The title of James Altucher’s article is “How Dylan Stole the Nobel Prize and You Can, Too.” But of course Altucher being Altucher (either an Outlaw masquerading as a mainstreamer or a mainstreamer cleverly pretending to Outlawdom), that’s not what he’s actually talking about.

He’s parsing the Dylan/Hendrix song “All Along the Watchtower” (Hendrix classic version here). Which is, of course, a classic of Outlawry. Here are the lyrics:

“There must be some way out of here” said the joker to the thief.
“There’s too much confusion, I can’t get no relief.
Businessmen, they drink my wine, plowmen dig my earth.
None of them along the line know what any of it is worth.”

“No reason to get excited,” the thief he kindly spoke.
“There are many here among us who feel that life is but a joke
But you and I, we’ve been through that, and this is not our fate
So let us not talk falsely now, the hour is getting late.”
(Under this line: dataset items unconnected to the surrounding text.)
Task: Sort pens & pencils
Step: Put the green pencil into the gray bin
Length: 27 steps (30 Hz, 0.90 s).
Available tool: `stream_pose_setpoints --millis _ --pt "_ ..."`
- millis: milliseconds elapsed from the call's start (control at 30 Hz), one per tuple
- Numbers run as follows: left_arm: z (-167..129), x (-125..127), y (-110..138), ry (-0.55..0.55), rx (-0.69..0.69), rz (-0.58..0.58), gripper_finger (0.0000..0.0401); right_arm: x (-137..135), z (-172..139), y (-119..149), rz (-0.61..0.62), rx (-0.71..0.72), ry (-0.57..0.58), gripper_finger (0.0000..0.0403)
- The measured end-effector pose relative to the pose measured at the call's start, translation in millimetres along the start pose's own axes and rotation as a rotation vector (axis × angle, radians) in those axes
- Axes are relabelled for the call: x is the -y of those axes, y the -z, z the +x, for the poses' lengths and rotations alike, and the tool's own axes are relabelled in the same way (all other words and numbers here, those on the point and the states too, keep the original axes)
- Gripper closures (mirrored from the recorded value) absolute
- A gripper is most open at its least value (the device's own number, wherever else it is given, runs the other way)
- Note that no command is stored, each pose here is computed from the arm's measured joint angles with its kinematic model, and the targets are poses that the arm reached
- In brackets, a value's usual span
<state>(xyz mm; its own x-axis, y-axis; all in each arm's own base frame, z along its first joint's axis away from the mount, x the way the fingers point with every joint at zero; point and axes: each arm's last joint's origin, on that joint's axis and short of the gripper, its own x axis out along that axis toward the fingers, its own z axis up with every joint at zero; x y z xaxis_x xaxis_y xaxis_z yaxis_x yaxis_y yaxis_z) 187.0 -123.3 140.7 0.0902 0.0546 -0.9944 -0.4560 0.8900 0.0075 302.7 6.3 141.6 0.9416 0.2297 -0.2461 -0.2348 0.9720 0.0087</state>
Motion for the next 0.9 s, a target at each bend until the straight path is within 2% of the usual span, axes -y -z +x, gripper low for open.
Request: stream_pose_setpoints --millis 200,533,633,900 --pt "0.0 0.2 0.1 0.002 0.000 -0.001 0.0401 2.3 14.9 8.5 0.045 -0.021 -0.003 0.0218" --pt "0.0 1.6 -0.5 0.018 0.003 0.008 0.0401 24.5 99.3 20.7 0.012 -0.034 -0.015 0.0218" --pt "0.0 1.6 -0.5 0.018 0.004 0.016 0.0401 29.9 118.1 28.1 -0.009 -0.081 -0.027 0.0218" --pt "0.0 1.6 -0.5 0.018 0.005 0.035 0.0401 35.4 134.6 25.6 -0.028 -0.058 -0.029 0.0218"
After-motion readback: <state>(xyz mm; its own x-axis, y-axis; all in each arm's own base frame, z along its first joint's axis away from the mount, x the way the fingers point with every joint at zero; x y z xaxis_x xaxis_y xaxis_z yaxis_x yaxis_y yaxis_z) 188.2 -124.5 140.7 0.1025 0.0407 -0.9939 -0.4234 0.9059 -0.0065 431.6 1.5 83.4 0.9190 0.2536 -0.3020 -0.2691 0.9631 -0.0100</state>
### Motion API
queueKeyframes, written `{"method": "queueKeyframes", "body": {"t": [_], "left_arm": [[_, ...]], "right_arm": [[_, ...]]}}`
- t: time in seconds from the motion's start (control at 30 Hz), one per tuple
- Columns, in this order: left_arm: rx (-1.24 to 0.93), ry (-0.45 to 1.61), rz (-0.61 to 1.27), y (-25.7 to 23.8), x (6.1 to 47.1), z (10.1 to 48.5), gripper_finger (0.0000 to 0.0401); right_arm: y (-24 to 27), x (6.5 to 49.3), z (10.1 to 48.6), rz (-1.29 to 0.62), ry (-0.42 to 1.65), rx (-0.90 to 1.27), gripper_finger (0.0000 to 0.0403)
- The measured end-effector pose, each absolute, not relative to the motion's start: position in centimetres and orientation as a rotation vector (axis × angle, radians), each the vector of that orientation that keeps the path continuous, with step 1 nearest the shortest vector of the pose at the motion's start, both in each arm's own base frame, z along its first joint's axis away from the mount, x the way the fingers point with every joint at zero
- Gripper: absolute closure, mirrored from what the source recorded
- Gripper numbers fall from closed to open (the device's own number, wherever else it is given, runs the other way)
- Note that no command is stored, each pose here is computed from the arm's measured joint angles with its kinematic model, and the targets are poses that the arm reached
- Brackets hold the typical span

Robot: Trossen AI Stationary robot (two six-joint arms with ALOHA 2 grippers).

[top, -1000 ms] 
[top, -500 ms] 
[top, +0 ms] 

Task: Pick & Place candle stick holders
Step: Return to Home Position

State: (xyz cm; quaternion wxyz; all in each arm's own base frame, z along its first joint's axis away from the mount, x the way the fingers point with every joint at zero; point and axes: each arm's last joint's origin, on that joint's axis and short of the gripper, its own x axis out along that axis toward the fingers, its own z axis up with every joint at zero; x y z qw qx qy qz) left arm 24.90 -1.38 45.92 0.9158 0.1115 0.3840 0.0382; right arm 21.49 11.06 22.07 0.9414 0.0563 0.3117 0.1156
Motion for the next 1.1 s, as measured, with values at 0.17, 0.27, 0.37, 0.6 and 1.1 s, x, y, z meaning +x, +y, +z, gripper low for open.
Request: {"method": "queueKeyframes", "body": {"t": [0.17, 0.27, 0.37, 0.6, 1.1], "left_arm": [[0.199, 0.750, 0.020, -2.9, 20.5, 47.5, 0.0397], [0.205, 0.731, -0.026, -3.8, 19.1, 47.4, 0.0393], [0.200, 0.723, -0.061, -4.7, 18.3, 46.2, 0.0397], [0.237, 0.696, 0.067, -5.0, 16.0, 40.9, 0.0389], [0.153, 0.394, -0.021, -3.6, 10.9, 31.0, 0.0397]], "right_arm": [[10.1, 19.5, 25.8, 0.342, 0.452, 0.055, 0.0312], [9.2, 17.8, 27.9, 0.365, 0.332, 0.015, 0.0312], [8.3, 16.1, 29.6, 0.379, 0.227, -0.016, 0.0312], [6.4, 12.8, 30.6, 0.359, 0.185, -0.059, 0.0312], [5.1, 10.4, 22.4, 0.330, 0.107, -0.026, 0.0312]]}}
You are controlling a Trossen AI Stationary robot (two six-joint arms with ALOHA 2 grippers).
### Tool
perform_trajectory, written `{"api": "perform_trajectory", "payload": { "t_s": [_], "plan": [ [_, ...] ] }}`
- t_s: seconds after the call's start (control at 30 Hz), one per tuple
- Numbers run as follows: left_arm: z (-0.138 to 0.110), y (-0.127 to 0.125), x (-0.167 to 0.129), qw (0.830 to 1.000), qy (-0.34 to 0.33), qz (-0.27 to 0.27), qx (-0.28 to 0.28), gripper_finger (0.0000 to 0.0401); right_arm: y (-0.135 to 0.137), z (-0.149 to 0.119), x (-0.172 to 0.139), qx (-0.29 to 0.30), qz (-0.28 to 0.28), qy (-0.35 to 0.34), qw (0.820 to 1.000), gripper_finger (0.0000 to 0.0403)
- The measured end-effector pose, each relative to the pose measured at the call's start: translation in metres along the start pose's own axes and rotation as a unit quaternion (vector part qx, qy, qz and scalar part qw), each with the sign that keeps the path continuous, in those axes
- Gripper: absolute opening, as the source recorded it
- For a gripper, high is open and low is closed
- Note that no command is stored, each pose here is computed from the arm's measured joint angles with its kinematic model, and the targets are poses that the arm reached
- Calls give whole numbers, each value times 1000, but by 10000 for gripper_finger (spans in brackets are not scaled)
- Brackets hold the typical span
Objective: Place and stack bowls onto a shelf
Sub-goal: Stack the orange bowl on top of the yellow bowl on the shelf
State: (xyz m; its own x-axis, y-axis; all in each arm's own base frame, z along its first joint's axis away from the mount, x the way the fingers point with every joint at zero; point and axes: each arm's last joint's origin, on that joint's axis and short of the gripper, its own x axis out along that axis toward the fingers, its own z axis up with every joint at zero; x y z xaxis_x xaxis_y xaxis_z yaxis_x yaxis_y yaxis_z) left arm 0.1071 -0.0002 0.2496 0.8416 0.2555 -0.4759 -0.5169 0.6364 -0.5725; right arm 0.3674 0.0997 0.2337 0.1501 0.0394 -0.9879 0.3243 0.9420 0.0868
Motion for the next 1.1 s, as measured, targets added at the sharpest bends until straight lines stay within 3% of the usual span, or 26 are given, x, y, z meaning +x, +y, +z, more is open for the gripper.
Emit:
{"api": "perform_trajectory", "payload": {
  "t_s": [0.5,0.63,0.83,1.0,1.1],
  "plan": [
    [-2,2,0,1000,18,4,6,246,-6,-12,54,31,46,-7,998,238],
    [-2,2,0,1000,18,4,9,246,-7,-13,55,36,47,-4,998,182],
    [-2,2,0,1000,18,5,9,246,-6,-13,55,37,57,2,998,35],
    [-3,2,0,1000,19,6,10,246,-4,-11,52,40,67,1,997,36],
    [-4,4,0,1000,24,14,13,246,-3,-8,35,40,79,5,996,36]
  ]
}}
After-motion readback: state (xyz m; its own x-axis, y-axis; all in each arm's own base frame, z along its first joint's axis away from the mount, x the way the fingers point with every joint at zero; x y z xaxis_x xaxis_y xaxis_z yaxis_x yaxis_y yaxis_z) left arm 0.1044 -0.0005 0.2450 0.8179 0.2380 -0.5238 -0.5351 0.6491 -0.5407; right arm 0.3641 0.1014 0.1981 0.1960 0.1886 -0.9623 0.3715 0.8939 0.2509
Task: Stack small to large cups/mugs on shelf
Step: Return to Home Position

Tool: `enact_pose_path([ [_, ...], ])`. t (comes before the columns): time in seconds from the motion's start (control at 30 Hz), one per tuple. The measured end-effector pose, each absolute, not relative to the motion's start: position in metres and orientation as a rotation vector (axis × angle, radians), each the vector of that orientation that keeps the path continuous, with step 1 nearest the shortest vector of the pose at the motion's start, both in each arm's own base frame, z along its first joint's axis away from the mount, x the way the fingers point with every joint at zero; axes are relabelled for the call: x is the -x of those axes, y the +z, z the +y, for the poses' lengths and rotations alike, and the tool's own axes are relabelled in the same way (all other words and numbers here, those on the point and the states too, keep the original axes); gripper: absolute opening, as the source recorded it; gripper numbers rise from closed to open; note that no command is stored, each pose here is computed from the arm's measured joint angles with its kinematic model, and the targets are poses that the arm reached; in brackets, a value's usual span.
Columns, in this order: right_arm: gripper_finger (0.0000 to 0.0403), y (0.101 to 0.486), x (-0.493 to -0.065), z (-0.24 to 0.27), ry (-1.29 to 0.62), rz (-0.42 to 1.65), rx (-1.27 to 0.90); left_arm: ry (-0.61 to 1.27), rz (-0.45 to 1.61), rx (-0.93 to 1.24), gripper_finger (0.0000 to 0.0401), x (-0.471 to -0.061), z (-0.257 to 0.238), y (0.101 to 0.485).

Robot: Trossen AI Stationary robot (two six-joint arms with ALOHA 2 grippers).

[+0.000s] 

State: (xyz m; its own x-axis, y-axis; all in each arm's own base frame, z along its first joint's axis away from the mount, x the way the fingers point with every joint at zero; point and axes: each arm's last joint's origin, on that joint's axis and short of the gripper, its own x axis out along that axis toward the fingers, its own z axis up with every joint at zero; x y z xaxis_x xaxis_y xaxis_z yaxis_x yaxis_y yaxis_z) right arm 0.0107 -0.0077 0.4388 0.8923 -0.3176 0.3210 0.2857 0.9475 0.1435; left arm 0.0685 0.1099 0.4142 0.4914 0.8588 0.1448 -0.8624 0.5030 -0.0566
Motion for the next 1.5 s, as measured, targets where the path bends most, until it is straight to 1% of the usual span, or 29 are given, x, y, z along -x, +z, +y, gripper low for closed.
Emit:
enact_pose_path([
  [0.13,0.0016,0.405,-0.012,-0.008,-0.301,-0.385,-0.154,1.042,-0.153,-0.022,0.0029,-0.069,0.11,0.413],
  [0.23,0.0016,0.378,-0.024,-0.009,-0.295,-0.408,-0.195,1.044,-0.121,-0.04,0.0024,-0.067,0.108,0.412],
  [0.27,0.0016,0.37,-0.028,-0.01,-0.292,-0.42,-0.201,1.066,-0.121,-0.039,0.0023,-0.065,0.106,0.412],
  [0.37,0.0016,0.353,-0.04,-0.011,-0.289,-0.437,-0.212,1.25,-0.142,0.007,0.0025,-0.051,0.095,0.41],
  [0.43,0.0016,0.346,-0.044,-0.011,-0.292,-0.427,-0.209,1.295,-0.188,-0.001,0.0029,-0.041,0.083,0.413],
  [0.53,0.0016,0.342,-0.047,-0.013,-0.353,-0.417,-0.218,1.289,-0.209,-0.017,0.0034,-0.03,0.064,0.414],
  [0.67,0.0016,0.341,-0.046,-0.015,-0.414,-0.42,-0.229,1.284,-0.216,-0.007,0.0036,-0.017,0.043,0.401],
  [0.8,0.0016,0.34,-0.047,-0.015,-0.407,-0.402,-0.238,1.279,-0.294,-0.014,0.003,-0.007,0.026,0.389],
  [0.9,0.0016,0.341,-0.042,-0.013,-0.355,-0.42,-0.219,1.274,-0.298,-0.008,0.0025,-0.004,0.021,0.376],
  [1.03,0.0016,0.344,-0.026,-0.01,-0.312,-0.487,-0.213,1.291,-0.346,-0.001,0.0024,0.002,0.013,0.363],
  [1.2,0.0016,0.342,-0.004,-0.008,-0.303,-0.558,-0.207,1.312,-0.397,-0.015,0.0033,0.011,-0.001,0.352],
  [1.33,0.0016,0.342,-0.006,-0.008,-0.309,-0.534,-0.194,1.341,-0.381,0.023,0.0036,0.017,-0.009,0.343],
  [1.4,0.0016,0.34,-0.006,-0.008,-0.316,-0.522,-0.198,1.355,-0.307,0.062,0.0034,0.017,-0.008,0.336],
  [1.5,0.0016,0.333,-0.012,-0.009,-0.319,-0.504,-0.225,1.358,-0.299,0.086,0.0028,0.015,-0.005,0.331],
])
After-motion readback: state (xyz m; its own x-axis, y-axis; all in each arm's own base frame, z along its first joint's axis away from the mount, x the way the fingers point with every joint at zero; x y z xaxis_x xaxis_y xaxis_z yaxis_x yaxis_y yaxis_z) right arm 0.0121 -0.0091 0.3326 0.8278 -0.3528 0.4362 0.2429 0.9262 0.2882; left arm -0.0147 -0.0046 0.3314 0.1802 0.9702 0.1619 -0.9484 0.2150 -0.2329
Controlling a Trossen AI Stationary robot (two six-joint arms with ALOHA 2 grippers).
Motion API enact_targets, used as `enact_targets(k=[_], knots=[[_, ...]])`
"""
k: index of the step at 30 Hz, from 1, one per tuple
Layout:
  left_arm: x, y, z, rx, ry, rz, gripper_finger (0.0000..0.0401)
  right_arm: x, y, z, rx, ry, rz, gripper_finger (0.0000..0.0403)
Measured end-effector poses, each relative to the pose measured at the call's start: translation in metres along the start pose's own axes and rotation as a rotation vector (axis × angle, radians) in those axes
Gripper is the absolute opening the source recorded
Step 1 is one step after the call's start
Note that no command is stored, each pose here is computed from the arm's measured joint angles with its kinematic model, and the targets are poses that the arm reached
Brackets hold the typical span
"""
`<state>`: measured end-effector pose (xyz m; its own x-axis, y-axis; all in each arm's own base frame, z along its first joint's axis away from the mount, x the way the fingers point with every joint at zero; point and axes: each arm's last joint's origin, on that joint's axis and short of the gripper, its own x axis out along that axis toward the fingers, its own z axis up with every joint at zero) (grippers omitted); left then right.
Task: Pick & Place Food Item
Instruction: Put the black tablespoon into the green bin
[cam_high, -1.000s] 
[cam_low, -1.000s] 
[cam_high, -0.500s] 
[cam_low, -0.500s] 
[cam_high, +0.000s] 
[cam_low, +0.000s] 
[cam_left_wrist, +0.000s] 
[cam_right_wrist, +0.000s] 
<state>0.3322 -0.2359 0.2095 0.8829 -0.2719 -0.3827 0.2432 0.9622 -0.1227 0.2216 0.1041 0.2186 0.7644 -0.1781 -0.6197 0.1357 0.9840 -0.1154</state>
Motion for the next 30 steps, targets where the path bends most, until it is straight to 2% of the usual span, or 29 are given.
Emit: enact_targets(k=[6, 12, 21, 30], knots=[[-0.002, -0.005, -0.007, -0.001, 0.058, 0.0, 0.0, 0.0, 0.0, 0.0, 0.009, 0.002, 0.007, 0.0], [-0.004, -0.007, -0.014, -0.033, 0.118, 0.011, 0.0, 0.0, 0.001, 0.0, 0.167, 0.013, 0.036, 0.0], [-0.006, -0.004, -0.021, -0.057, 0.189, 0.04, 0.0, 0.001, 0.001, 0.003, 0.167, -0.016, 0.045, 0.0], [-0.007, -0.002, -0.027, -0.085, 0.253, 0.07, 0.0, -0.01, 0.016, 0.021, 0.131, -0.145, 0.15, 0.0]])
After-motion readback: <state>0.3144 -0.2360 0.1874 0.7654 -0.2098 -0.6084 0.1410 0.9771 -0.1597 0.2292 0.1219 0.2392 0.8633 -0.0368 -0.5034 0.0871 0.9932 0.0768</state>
All along the watchtower, princes kept the view
While all the women came and went, barefoot servants, too.

Outside in the distance a wildcat did growl
Two riders were approaching, the wind began to howl.

Altucher’s take on the song is spot on: both the joker and the thief are truth tellers, but the joker (a paid employee of the king) is trapped within the system. The thief is friendly to the joker, but clearly sees himself as superior for being a complete outsider. The walls and their watchtowers are a fortress for the powerful but a prison for the powerless. Ultimately those walls become a trap or a prison for the powerful, too. At the end it’s perfectly clear who the “two riders” are who so threaten the order within the well-guarded walls of power.

They are the joker and the thief. They are, among others, us.

—–

As usual, when I talk about Outlaws, I don’t mean crooks. There’s no virtue in being your basic, garden-variety, meth-driven thief. I mean Freedom Outlaws. People who refuse to accept unjust rule (which may, depending on the particular persuasion of Outlaw mean all rule other than self-rule). People who slip outside the system, even if they remain nominally within it, and work to undermine what they see as wrong.

We get outraged when we learn that the FBI or the DHS has issued a bulletin calling us “domestic terrorists.” We’re furious to realize that the NSA is scanning our mail. We may laugh when Hillary Clinton attributes all her problems to some “vast right-wing conspiracy.” We may rise up in defiance when Friends of the Establishment (e.g. F*c*b**k, Twitter, and the MSM) try to ensure that genuinely free speech becomes a thing of the past.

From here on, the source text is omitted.